У самого поворота, на небольшой каменной площадке, расположились вокруг костерка полдюжины стражников. Деревянными ложками они помешивали в медном котелке густой кулеш. Вокруг распространялся одуряющий аромат разваренного пшена и свежего мяса. Заметив приближающихся путников, стражи лениво потянулись к стоящим неподалеку горкой алебардам, но, увидев знак на бочкообразной груди Ягайло, снова уставились в котел, пожирая его недоваренное содержимое голодными взглядами.

Евлампия с шумом, прям не девица, а ландскнехт дремучий, подтянула слюни. Витязь же только хмыкнул. Его чуткий нос уловил совсем другие запахи, идущие из королевских покоев, – и серебряный орел, похоже, был к ним отличным пропуском. Да, впрочем, и без бляхи никто бы им особо не препятствовал. Набирали в ночную стражу абы кого, детей лавочников, неприкаянных отроков, не попавших в студенты, и прочих городских бездельников. Их самих часто бивали подгулявшие шляхтичи, а городские воры и залетные разбойники не обращали никакого внимания.

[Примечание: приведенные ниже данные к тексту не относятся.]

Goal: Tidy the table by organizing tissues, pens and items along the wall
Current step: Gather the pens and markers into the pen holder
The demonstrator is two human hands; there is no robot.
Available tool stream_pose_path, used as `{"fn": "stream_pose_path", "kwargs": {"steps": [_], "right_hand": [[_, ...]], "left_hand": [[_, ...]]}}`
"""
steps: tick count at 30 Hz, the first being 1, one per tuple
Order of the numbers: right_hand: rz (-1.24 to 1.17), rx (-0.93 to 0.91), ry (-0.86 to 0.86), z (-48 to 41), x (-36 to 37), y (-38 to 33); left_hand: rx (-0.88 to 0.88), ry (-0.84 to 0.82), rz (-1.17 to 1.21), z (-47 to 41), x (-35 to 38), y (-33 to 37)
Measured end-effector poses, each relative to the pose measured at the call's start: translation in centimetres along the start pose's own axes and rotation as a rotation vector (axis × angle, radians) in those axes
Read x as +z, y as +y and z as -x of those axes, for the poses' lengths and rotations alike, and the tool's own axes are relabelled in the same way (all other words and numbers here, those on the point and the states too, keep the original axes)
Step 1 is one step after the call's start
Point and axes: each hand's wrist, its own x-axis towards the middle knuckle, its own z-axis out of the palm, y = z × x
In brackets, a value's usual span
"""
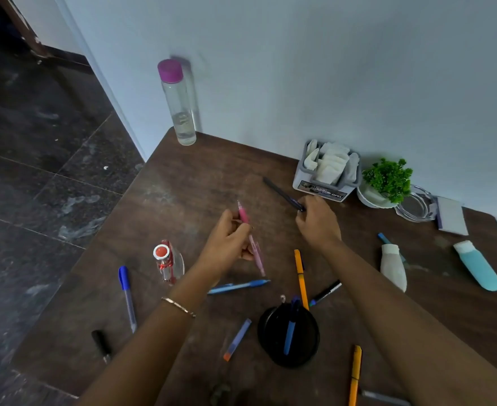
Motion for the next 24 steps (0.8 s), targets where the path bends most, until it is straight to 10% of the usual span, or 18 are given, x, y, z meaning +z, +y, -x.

Сработал волшебным образом талисман и в воротах. Капитан стражи, дядечка в летах и чинах, посмотрел их подорожную, покосился на нагрудную бляху и с поклоном пропустил Евлампию и Ягайлу в крепость. Даже не спросил, с какой целью они решили нанести визит Казимиру III, Милостию Божией королю Краковской земли, Судомирской земли, Серадской земли, Польской земли, Куявской земли, Добрянской земли, Поморской земли, Русской земли, господарю и дедичу вечному землям тем обладателю, королю велебному. [21]21
  Официальный титул короля Польши Казимира III Великого.


[Закрыть]

Снаружи замок производил суровое и торжественное впечатление, внутри же кипела работа. Люди суетились, как муравьи. Стучали молотки, визжали пилы. Кряхтели работные мужики, на раз-два-взяли ворочающие огромные бревна. Поднимали на специальных ранцах обтесанные каменные блоки на верхотуры стен. Мастера укладывали их ровными рядами в изнаночные стороны недостроенных укреплений. Мостили улицы гладкими плитами, подгоняя их стык в стык. Плотники ладили балки под будущие крыши костелов и караульных помещений. Некоторые деревянные постройки обкладывали камнем прямо поверх старых стен. Скрипели блоки, перекрикивались болтающиеся на стенах в люльках мастера. Десятники палками разводили людские потоки по участкам работ.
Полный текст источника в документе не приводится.